Cisco VPN

[joeddali]

Sorry for the crosspost ...

I work with an engineer who can't make private LAN to LAN VPN work.

We have the Cisco 3000 VPN concentrator and PIX 501 configured with a 2500.

I can do this easily with a Windows 2000 VPN server.

Why can't he make it work?

Why do clients need static IP and can't use a 192.168.1.1 to VPN in with the Cisco?

Thanks

 

[trailman73]

Hmmm...how is he trying to build the tunnel? preshared keys? radius? give me a little more info on what he is trying to do, and I can help better.

Geoff

 

[joeddali]

Thanx Geoff ... just a very basic VPN setup with the above mentioned hardware. No RADIUS, no keys.

It works great if you have a static IP on a dial up.

If you are behind a firewall, it does not work.

Wish I could give you more info buts its pretty much vanilla VPN.

Thanks

 

[trailman73]

Okay, so you have a remote office; or are you trying to do a VPN in the same building for securing an accounting department or something? If you have a remote office with a DSL or T1 connection it is very simple. Or are these home users connecting individually?

Geoff

 

[joeddali]

Users who have cable modems remotely and have a NAT address of 192.168.1.xxx cannot use the Cisco Windows VPN client to VPN in.

Users who have an assigned static public IP address, can.

That is my problem.

 

[bubarooni]

I am getting ready to try the same thing with two 1750's. My setup has a 1750 at one site and a PIX 506 and 1750 at the other so it sounds similar to your setup. My PIX sits in front of the 1750 at the second site.

According to a Cisco rep I will have to create an access-list or conduit on the PIX to allow ESP and UDP 500 through. He said the rest of the config would be pretty much the same as any other lan to lan.

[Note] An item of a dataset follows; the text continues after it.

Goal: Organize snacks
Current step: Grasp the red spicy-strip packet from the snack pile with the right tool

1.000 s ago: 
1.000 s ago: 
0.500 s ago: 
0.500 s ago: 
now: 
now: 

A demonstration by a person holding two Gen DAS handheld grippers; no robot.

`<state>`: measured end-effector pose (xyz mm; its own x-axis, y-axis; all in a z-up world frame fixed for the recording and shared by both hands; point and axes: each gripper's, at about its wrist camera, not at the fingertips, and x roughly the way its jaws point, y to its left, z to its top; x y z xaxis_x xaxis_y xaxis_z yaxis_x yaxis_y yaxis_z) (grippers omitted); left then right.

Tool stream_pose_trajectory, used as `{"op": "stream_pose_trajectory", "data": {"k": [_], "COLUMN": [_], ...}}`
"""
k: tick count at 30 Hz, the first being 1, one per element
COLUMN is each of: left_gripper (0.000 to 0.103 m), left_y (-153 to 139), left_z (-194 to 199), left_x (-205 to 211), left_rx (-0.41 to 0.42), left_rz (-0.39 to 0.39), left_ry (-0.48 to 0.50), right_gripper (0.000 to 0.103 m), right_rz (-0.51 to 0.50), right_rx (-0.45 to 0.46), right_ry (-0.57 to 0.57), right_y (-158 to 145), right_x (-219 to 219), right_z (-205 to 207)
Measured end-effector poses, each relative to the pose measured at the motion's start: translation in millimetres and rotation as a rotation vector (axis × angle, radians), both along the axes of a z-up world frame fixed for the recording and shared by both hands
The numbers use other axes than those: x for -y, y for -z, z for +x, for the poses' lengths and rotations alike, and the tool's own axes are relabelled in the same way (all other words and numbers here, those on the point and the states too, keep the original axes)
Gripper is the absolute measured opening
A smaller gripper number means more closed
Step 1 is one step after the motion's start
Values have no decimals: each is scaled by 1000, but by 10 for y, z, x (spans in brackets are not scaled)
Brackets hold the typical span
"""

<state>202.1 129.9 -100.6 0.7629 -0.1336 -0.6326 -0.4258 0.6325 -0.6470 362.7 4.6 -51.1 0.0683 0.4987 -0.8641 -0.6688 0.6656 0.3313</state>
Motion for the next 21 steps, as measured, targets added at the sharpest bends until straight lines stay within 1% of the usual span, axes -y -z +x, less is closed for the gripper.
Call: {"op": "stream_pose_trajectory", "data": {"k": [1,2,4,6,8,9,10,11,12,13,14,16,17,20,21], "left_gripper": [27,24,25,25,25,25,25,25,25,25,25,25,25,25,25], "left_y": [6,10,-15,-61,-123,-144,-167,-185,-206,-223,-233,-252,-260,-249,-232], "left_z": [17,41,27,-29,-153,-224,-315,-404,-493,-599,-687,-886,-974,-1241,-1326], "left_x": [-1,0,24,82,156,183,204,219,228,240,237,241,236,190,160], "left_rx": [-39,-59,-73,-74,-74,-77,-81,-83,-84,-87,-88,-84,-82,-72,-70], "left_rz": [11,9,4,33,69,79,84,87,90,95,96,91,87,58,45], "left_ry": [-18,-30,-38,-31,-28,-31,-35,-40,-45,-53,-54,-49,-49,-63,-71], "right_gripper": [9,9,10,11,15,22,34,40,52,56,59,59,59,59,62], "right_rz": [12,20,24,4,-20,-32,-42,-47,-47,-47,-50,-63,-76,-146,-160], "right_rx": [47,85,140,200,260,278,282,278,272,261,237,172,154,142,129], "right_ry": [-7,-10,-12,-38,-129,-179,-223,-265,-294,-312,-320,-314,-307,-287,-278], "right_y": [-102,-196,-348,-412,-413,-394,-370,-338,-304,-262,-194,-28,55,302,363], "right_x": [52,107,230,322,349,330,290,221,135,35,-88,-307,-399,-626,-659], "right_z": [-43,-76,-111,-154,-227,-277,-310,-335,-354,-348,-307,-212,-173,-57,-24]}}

I don't know if that will help you or not but, if it does, post back the way you did it. It may really help me out next week!

 

[rsivanandan]

Hi Joeddali,

Assuming that users are connecting to the VPN Concentrator with Windows VPN client, there are options for using CLIENT ip address. You can configure the Concentrator to use Client ip address or Server assigned ip address. Now You said that the clients with static ip can talk, right? Then see the configurations for the ip assignment. You also need to explain about the NATTed address of 192.. range, is your DHCP giving this or the concentrator?

If you have PIX in between of them, then you need to open the ports and protocols to pass through. For example, you are using IPSEC, then protocols AH (51) and ESP (50) need to be opened and also the port UDP 500.

Hi Bubarooni,

Hope this helps you too.. Not only the UDP ports but remember the protocols also as;

Access-list 100 permit ah any any
Access-list 100 permit esp any any
Access-list 100 permit udp any any eq isakmp (UDP 500)

Cheers,
Rajesh

 

[Rucus1]

If I understand your problem you are saying that users with cable modems running NAT/PAT cant connect in. I am assuming you are useing the cisco easy vpn client and ESP + 3DES. If this is the case its because your concentrator doesnt support transparent tunneling. I know only the very latest IOS version support transparent tunneling and im not sure on the 3000 series what version software supports it. You may want to look into a software upgrade.

 

[abauche]

Hello bubarooni (TechnicalUser) i am going to setup a VPN exactly the same as yours but i have some questions to ask you can i contact you by email ??